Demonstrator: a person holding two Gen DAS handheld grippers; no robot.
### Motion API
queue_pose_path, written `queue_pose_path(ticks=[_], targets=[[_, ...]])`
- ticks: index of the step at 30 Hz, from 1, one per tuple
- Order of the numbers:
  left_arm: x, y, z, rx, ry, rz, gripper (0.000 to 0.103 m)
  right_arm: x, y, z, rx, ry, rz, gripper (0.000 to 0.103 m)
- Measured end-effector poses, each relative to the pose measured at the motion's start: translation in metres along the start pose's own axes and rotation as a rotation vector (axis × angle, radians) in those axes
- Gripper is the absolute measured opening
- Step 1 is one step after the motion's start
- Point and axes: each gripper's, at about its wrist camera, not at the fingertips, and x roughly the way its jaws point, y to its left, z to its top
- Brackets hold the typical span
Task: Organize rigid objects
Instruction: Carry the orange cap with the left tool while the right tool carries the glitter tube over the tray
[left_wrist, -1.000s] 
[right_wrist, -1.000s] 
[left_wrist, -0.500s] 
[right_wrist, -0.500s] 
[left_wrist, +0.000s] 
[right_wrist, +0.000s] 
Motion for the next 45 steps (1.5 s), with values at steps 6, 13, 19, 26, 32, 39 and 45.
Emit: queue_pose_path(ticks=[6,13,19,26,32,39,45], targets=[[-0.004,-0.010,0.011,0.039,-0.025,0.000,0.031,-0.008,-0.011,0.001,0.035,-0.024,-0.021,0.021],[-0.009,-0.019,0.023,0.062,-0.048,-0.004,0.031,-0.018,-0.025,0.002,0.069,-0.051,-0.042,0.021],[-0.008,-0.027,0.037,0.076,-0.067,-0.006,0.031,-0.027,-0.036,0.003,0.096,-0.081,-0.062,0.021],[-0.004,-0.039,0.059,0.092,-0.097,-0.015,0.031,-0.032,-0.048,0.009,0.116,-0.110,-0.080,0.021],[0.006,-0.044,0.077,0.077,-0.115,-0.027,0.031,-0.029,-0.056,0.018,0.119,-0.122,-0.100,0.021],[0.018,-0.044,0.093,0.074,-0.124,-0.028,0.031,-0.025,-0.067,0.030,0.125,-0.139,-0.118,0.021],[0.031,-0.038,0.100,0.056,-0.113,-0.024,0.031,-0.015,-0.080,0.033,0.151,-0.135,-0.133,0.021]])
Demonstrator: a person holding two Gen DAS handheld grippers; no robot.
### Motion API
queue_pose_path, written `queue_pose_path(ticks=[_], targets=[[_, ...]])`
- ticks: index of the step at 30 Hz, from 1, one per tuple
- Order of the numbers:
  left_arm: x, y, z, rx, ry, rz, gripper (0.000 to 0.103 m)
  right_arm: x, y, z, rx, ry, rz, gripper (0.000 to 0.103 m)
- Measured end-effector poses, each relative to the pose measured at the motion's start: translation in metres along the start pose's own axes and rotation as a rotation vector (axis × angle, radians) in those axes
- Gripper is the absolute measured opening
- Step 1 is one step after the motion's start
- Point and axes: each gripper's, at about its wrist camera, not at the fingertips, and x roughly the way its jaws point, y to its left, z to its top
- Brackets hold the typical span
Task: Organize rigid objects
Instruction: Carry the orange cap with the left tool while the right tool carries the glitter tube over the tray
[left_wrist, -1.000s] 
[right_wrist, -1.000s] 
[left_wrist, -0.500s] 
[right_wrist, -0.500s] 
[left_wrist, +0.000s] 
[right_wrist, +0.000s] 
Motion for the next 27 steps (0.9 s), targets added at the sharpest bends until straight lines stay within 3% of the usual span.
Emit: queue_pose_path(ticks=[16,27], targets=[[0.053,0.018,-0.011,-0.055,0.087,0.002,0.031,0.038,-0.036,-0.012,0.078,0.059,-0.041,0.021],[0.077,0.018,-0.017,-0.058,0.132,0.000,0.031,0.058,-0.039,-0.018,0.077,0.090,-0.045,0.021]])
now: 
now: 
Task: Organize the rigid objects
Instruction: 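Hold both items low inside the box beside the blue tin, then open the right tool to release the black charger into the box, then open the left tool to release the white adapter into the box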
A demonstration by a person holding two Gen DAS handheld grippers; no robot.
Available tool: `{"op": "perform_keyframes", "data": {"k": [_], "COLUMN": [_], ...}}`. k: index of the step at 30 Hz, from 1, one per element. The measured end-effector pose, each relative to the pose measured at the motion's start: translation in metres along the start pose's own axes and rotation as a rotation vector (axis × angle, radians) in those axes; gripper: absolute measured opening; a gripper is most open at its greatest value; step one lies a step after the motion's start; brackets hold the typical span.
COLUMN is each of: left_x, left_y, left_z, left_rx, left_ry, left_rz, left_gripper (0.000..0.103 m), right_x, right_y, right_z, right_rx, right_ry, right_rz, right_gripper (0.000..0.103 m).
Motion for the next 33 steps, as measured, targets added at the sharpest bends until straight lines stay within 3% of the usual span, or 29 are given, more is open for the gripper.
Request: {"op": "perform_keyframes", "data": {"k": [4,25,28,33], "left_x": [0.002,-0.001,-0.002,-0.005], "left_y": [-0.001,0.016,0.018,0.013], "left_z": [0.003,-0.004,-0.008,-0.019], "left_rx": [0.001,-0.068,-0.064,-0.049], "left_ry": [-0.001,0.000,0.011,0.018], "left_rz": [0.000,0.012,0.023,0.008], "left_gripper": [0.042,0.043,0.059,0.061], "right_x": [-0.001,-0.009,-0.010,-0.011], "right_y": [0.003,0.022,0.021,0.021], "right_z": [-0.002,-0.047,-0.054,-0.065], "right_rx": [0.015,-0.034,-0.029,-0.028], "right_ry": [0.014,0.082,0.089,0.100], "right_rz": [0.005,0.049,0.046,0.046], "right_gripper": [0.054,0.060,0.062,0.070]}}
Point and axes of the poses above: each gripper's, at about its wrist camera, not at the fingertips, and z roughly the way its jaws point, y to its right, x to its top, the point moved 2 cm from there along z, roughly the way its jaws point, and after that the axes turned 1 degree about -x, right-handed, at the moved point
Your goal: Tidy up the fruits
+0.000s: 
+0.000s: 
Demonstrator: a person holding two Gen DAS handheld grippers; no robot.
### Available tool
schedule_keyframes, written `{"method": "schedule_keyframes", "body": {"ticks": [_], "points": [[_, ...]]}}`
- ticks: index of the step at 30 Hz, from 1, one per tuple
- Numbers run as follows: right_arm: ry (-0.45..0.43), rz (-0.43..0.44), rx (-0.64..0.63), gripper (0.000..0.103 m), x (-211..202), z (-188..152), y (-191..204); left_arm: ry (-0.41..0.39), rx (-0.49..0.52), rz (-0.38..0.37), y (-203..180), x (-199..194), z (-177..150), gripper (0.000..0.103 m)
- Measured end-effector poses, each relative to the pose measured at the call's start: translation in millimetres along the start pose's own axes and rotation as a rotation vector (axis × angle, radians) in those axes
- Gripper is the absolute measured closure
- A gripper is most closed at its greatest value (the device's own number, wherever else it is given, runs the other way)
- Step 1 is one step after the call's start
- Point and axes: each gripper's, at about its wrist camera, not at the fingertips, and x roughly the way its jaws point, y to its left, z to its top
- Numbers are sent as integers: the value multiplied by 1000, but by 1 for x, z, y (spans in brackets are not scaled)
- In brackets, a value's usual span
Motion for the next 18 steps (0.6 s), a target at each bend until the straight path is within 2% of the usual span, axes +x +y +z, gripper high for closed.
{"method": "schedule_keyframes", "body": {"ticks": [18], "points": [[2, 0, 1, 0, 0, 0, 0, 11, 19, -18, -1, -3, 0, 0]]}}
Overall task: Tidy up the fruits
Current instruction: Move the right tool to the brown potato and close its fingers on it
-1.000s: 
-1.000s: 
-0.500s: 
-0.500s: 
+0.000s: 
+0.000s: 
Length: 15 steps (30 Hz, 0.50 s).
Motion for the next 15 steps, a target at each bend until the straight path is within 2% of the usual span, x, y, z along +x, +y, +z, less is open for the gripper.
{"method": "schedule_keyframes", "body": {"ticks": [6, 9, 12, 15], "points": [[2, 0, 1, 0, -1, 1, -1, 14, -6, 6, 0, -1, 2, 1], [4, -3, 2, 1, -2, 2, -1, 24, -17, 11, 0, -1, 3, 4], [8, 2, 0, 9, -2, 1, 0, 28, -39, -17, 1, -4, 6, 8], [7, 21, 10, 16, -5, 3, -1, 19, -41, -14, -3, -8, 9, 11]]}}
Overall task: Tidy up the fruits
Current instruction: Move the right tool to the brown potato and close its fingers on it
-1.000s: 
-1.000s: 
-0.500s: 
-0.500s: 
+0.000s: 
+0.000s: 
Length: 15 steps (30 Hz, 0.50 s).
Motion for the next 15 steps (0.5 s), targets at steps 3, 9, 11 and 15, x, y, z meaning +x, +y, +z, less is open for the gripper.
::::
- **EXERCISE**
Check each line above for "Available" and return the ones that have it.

- **WRITTEN REPLY**
Available tool: `{"op": "perform_keyframes", "data": {"k": [_], "COLUMN": [_], ...}}`. k: index of the step at 30 Hz, from 1, one per element. The measured end-effector pose, each relative to the pose measured at the motion's start: translation in metres along the start pose's own axes and rotation as a rotation vector (axis × angle, radians) in those axes; gripper: absolute measured opening; a gripper is most open at its greatest value; step one lies a step after the motion's start; brackets hold the typical span.
### Available tool

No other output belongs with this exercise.